# Special Training  PG-13



## blackhawk19 (Jul 11, 2007)

*Special Training*

Please be advised that you have been invited to attend the "SPECIAL HIGH INTENSITY TRAINING" (S.H.I.T.) program which will enable you to attain the highest levels of work quality and productivity in the IT industry. It is our primary objective to equip all employees with more S.H.I.T. than anyone else in the industry. Employees who have previously undergone this program and are already full of S.H.I.T. are qualified to train others on the basic rudiments of the program called "BASIC UNDERSTANDING LECTURE LIST of SPECIAL HIGH INTENSITY TRAINING PROGRAM" (B.U.L.L.S.H.I.T.).
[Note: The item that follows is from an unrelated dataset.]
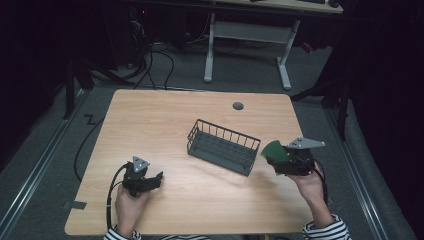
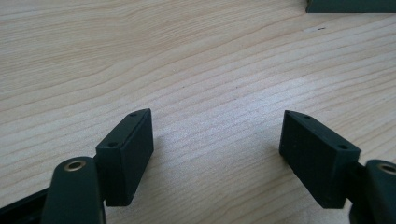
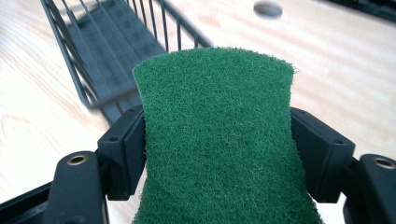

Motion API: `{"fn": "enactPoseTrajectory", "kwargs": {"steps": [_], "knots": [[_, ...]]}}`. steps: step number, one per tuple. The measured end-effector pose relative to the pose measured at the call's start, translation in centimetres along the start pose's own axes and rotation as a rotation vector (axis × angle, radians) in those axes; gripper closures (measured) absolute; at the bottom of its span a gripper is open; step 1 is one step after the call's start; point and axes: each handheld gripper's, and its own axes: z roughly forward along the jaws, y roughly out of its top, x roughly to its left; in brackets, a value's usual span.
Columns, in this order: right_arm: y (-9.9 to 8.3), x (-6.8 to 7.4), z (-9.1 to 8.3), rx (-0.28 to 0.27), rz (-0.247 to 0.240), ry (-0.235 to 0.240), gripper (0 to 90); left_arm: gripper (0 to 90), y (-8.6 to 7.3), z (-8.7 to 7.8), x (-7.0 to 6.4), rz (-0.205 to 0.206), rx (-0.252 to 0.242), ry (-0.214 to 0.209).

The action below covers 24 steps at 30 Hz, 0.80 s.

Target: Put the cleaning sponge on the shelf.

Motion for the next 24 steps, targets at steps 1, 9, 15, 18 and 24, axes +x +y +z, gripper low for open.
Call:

For details, please see :  
DIRECTOR of INTENSITY PROGRAMMING SPECIAL HIGH INTENSITY TRAINING (D.I.P.S.H.I.T.)  
Please be warned that any employee who fails to S.H.I.T. will be automatically placed on "DEPARTMENTAL EMPLOYEE EVALUATION & PROBATION of SPECIAL HIGH INTENSITY TRAINING PROGRAM" (D.E.E.P.S.H.I.T.)  
Furthermore, any employee who fails to take D.E.E.P.S.H.I.T. seriously will have to take the one month comprehensive course on "EMPLOYEE ATTITUDE TRAINING of SPECIAL HIGH INTENSITY TRAINING" (E.A.T.S.H.I.T.)  
Should you require clarifications on this matter, please direct them to :  
HEAD OF TRAINING SPECIAL HIGH INTENSITY TRAINING (H.O.T.S.H.I.T. )  
For your compliance.  
Boss-in-General, Special High Intensity Training (B.I.G.S.H.I.T.)


----------



## smokincowboy (Jul 11, 2007)

well I guess I'm full of $&it now... I enjoyed that .. thanks for the laugh


----------



## navyfe (Jul 11, 2007)

Outstanding


----------



## johnt (Jul 11, 2007)




----------